* **Task objective**
Line by line, return the listing exactly, without any of the images.

* **Data below**
◇ ◇ ◇ ◇ ◇ ◇ ◇

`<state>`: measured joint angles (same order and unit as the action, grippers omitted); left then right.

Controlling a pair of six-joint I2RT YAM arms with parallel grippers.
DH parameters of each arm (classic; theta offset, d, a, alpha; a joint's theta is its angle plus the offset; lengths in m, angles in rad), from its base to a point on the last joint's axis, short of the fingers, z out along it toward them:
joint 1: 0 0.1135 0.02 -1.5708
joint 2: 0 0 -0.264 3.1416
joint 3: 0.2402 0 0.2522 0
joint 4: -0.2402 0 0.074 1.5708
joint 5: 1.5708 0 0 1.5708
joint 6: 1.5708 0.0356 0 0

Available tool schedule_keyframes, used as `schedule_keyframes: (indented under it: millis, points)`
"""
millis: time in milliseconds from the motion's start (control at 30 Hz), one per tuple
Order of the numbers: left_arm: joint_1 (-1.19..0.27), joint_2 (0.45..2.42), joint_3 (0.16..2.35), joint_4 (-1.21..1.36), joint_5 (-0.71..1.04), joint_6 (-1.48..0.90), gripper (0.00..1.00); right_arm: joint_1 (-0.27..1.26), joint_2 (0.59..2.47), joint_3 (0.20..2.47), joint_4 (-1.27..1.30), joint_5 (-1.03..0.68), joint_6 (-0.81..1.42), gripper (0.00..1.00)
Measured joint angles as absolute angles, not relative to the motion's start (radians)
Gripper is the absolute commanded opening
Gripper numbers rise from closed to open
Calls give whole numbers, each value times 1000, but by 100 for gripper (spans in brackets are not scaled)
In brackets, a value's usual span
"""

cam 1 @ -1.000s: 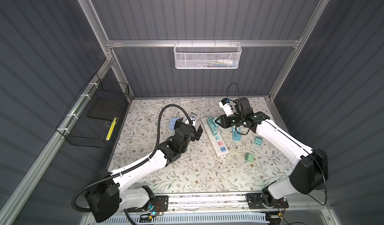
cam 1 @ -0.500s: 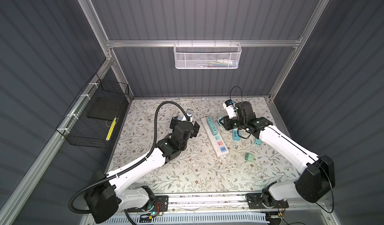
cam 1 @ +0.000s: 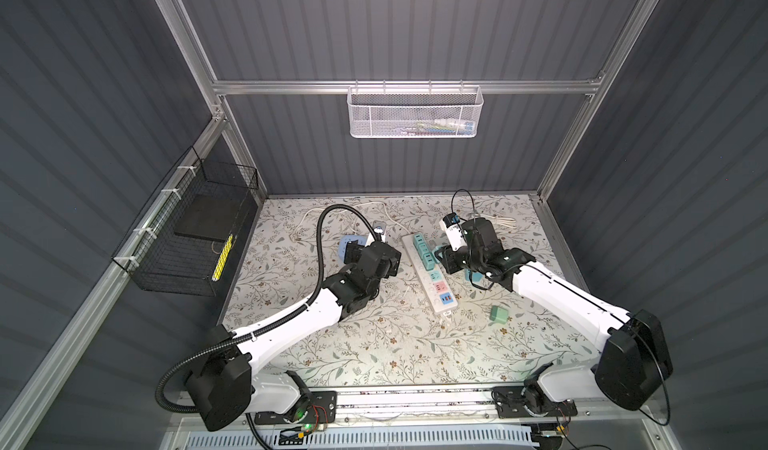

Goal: Insert the plug
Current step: 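Carry the adapter with the right gripper toward the white strip while left withdraws, then align the adapter with the right gripper over the next free socket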

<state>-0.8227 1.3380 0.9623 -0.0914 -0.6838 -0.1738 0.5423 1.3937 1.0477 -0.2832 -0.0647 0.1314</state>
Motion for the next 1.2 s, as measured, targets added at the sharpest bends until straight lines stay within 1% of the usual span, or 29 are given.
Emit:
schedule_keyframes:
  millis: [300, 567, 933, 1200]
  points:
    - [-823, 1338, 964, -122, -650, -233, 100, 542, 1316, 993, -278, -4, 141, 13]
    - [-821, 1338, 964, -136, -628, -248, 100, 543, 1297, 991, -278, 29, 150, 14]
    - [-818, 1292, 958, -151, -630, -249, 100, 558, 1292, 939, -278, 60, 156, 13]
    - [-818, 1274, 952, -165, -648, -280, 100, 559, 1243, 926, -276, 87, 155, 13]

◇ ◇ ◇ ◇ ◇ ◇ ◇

* **Task solution**
`<state>`: measured joint angles (same order and unit as the action, grippers omitted); left then right.

Controlling a pair of six-joint I2RT YAM arms with parallel grippers.
DH parameters of each arm (classic; theta offset, d, a, alpha; a joint's theta is its angle plus the offset; lengths in m, angles in rad), from its base to a point on the last joint's axis, short of the fingers, z out along it toward them:
joint 1: 0 0.1135 0.02 -1.5708
joint 2: 0 0 -0.264 3.1416
joint 3: 0.2402 0 0.2522 0
joint 4: -0.2402 0 0.074 1.5708
joint 5: 1.5708 0 0 1.5708
joint 6: 1.5708 0.0356 0 0

Available tool schedule_keyframes, used as `schedule_keyframes: (indented under it: millis, points)`
"""
millis: time in milliseconds from the motion's start (control at 30 Hz), one per tuple
Order of the numbers: left_arm: joint_1 (-1.19..0.27), joint_2 (0.45..2.42), joint_3 (0.16..2.35), joint_4 (-1.21..1.36), joint_5 (-0.71..1.04), joint_6 (-1.48..0.90), gripper (0.00..1.00); right_arm: joint_1 (-0.27..1.26), joint_2 (0.59..2.47), joint_3 (0.20..2.47), joint_4 (-1.27..1.30), joint_5 (-1.03..0.68), joint_6 (-0.81..1.42), gripper (0.00..1.00)
Measured joint angles as absolute angles, not relative to the motion's start (radians)
Gripper is the absolute commanded opening
Gripper numbers rise from closed to open
Calls give whole numbers, each value times 1000, but by 100 for gripper (spans in brackets are not scaled)
In brackets, a value's usual span
"""

cam 1 @ -1.000s: 
cam 1 @ -0.500s: 
cam 1 @ +0.000s: 

Goal: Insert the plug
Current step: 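Carry the adapter with the right gripper toward the white strip while left withdraws, then align the adapter with the right gripper over the next free socket
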
<state>-0.8227 1.3380 0.9623 -0.0914 -0.6838 -0.1738 0.5423 1.3937 1.0477 -0.2832 -0.0647 0.1314</state>
Motion for the next 1.2 s, as measured, targets added at the sharpest bends until straight lines stay within 1% of the usual span, or 29 are given.
Emit:
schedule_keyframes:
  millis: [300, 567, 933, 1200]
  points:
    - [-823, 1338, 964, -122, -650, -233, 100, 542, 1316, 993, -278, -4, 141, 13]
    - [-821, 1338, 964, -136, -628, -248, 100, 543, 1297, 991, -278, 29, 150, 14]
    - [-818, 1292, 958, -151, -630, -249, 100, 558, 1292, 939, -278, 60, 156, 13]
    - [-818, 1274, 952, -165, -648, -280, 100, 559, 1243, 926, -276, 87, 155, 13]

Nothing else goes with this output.